In the movie, the story of an extramarital love affair unfolds against the backdrop of Hiroshima in 1958, when the city is still slowly recovering from the atomic blast that occurred there in World War II. On one level, this is a story of a transitory love among the ruins of a city once laid to waste, but it also speaks of something more personaltelling of a womans life so shattered that even her memory is dangerously fractured and can never be trusted completely. But although the story is framed by politics and war, to my mind the film is mainly a personal one about a woman whose past is so painful she is forced to blur the edges of raw memory that bleed into her present love affair.
The imagery in this film is often dazzling.
The central character in "Hiroshima mon amour" is a 34-year-old married Frenchwoman (Riva). She lives in Paris, but has come to Hiroshima to play a role in some sort of film being made by the international anti-nuke movement that flourished during the Cold War. Hiroshima mon amour takes place over roughly a 26-hour period, during which she has a romantic relationship with a French-speaking Japanese architect (Okada) whose wife is out of town.
The film opens around four in the morning in the woman's room at the Hotel New Hiroshima. She is in bed with the man after having picked him up at a café. She obsesses over the aftermath of the atomic bomb that was dropped on Hiroshima on August 6, 1945, and speaks as if she saw things firsthand. He realizes, however, that she was not in Japan at that time.

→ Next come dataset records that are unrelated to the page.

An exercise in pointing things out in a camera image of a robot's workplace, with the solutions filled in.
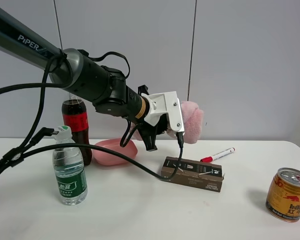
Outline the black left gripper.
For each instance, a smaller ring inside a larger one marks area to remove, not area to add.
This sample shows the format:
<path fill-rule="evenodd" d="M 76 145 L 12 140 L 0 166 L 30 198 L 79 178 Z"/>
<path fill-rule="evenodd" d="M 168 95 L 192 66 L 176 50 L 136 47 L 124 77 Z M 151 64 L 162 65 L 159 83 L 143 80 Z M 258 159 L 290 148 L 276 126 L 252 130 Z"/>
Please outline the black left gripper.
<path fill-rule="evenodd" d="M 168 128 L 167 115 L 163 114 L 159 117 L 159 121 L 155 126 L 150 125 L 145 121 L 145 117 L 150 112 L 149 101 L 142 96 L 142 94 L 149 95 L 148 87 L 146 85 L 141 85 L 138 87 L 138 95 L 142 100 L 141 117 L 138 119 L 137 131 L 142 139 L 147 151 L 152 152 L 157 150 L 156 138 L 157 135 L 162 135 Z"/>

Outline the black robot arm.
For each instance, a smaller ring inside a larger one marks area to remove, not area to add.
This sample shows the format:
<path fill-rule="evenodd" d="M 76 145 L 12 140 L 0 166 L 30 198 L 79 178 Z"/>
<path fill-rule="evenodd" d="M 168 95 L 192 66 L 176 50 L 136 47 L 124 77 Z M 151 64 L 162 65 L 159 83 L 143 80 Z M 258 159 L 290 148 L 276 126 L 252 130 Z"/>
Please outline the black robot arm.
<path fill-rule="evenodd" d="M 124 58 L 117 52 L 92 58 L 83 49 L 61 50 L 0 8 L 0 51 L 45 69 L 48 61 L 50 79 L 57 87 L 76 95 L 94 106 L 100 114 L 122 117 L 137 126 L 147 151 L 155 151 L 156 137 L 168 127 L 168 119 L 160 117 L 151 126 L 146 122 L 150 102 L 148 88 L 135 92 L 126 84 L 127 75 L 120 70 L 97 63 L 108 55 Z"/>

It gradually emerges that being in Hiroshima and having sex with the Japanese man have somehow awakened in the woman memories of her life in France years earlier. Back when she was in her late teens, she experienced her first love as World War II wound down, but it was with a German soldier who was part of the force occupying France. Her young German lover was killed, and she was punished for having consorted with the enemy. Even though about 14 years have passed by the time she comes to Hiroshima, she is still struggling to come to terms with the personal tragedy that befell her when she was around 19 years old.

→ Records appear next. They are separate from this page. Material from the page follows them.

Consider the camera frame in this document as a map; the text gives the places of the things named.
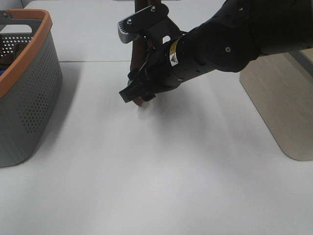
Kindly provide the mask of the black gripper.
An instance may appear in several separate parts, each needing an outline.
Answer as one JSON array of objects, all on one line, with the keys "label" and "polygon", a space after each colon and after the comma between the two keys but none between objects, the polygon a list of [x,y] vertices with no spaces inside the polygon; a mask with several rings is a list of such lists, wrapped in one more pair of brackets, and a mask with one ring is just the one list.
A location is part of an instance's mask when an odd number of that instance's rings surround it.
[{"label": "black gripper", "polygon": [[127,87],[119,92],[125,103],[148,102],[155,98],[156,94],[174,90],[186,81],[174,73],[174,66],[178,64],[171,62],[172,58],[176,58],[172,51],[176,50],[180,36],[162,44],[159,49],[154,47],[151,40],[141,38],[152,45],[147,50],[141,68],[129,72]]}]

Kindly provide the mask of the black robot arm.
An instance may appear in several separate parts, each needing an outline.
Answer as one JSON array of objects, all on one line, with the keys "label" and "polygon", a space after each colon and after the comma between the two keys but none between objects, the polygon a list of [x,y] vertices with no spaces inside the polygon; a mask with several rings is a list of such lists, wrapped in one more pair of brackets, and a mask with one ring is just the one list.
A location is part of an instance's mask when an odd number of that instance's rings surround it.
[{"label": "black robot arm", "polygon": [[121,42],[133,44],[129,82],[120,92],[138,105],[214,70],[240,72],[260,56],[313,46],[310,0],[227,0],[209,20],[184,32],[159,0],[137,0],[118,23]]}]

I feel that more than anything else "Hiroshima mon amour" is about the mutable nature of memory and of love. But a complementary idea explored in the movie is how people often have to partially forget the pain of their pasts to survive in the present.
"Hiroshima mon amour" isnt an easy film to understand at first viewing, but I find that is one of the reasons it is so fascinating. A significant portion of the movie unfolds in disjointed flashbacks from the point of view of the troubled French actress.